- About this task
Write out, without any change, the lines in the material below that run from the line with "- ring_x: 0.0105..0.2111" through the line with "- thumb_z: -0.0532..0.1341", both included.

- Collected material
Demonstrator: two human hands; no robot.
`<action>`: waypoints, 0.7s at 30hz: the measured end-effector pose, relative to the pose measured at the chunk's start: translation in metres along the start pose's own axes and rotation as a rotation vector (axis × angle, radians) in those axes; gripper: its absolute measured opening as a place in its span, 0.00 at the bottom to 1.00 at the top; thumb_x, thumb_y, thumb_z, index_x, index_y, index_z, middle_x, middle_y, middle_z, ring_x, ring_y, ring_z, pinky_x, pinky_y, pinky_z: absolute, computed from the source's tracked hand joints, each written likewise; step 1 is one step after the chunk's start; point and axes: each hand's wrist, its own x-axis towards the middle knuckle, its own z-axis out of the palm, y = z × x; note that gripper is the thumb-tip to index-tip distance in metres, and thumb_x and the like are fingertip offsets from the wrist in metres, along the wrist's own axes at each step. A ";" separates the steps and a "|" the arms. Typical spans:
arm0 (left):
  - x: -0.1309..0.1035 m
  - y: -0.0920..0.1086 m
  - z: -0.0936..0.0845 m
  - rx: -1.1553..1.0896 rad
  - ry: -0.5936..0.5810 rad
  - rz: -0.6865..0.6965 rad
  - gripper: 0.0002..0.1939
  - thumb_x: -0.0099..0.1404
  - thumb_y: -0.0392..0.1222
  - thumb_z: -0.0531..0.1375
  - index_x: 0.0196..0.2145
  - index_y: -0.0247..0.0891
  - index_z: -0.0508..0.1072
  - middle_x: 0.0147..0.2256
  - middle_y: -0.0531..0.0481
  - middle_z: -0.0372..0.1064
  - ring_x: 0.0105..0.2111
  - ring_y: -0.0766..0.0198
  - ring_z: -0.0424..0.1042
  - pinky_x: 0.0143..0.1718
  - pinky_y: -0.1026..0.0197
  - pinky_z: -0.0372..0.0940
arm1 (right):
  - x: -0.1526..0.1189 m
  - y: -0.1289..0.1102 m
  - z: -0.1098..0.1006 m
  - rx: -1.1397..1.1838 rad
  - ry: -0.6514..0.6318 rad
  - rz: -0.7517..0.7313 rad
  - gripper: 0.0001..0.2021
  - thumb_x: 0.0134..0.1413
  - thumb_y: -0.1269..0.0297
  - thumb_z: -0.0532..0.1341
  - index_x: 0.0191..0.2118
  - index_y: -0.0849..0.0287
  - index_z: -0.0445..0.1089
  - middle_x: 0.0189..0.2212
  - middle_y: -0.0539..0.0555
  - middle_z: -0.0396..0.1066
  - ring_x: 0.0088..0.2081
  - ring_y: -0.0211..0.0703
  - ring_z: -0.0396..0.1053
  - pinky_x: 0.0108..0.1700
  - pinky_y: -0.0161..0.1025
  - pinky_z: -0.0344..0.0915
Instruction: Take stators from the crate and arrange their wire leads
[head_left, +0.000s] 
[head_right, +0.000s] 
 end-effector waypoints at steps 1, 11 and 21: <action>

- Task solution
  - ring_x: 0.0105..0.2111
  - ring_y: -0.0766..0.0198
  - ring_z: -0.0424..0.1042
  - pinky_x: 0.0143..0.1718
  - pinky_y: -0.1026..0.0197
  - pinky_z: -0.0372..0.0940
arm1 (right):
  - x: -0.1526..0.1189 m
  - y: -0.1289..0.1102 m
  - z: -0.1098..0.1006 m
  - rx: -1.1397..1.1838 rad
  - ry: -0.6514..0.6318 rad
  - rz: -0.7517..0.7313 rad
  - gripper: 0.0001..0.2021
  - thumb_x: 0.0134..0.1413
  - thumb_y: -0.1269..0.0297
  - thumb_z: -0.0532..0.1341

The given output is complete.